There is a good bet that there is not a single Senator involved in foreign policy oversight who has ever heard of the men who founded NED. They have no idea that there are lines in the State Department budget sending money in the form of grants and vendor contracts to groups like NED. They certainly have no idea about how the State Department encourages corporate giving to these groups. It is a world that operates in the shadows, where elected officials rarely tread.
These groups are not just operating abroad. They play a major role in building narratives in which the elected official operates. For example, there are ads on YouTube from a group called Center for Civil Liberties, that claims Vladimir Putin is kidnapping Ukrainian children. This group wants your help to stop him. If you go to their about section, you see they are supported by familiar names, like the National Endowment for Democracy and the American State Department.
What this means is those ads telling American YouTube viewers that Vladimir Putin is kidnapping Ukrainian children are, in some way, sponsored by the American government, operating through a proxy.
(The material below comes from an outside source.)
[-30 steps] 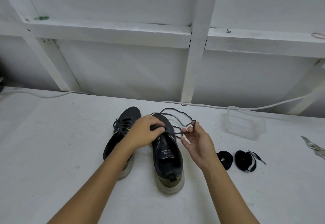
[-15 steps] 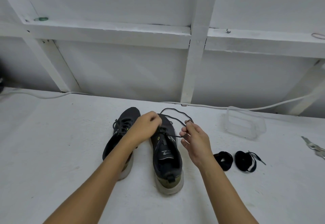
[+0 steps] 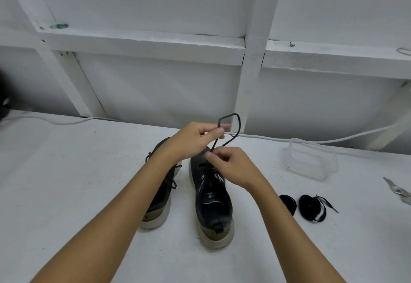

Much of what elected official believe to be reality is the product of such operations. One point of this network of NGO's is to help shape and control the information space. You can see why Washington is obsessed with creating narratives rather than reality.
This is just in the area of foreign policy. Every day politicians are briefed by groups they think are grassroots organization, but in fact are marionettes operated by one of the formal or informal organizations. The media is peppered with press releases and provided copy for their outlets. Most important, the organizations can introduce the right people to the right people, with "right" being the key word. If you play ball and avoid asking the wrong questions, you can be a right person.
It is why voting seems to make things worse. The people making decisions that matter to you are never on the ballot. The people on the ballot are often less informed about how things work than the voters. The reason for that is the parties select for the compliant and the incurious. Those who get too curious or refuse to play ball will find themselves with a primary opponent and no money. It is why "our democracy" is a rhetorical and literal fig leaf for the Deep State.
Reminds me of when the deep state was laying the groundwork for the Iraq war. There was an organization called the Committee for the Liberation of Iraq that would sometimes pop up or be quoted and of course there was a long list of board members and advisors who were figures in politics and the media to give it credibility, like forever war enthusiast Bill Kristol. One would imagine it had a big office somewhere with a bunch of credentialed staff analyzing this or that.
Nope - their official office at the time was a row house converted to offices near the Eastern Market in DC that had maybe 2000 square feet and had like 4 organizations with their plaques by the door including theirs. I lived near there and walked by frequently at various hours of the day and it was always empty. Just a total sham front, and that was the entire point of those 'offices'.
Scott Horton’s new book, Provoked, goes into great detail as to exactly how this public/private network of proxy NGOs and Security State cutouts has been behind virtually ever regime change starting with Kosovo, especially including the disastrous 2014 Ukrainian coup that disrupted a delicate live and let live balance between East & West. Just like in the George Floyd mostly peaceful protests, pallets of bricks mysteriously appear along with disgruntled “protesters”, and snipers if necessary.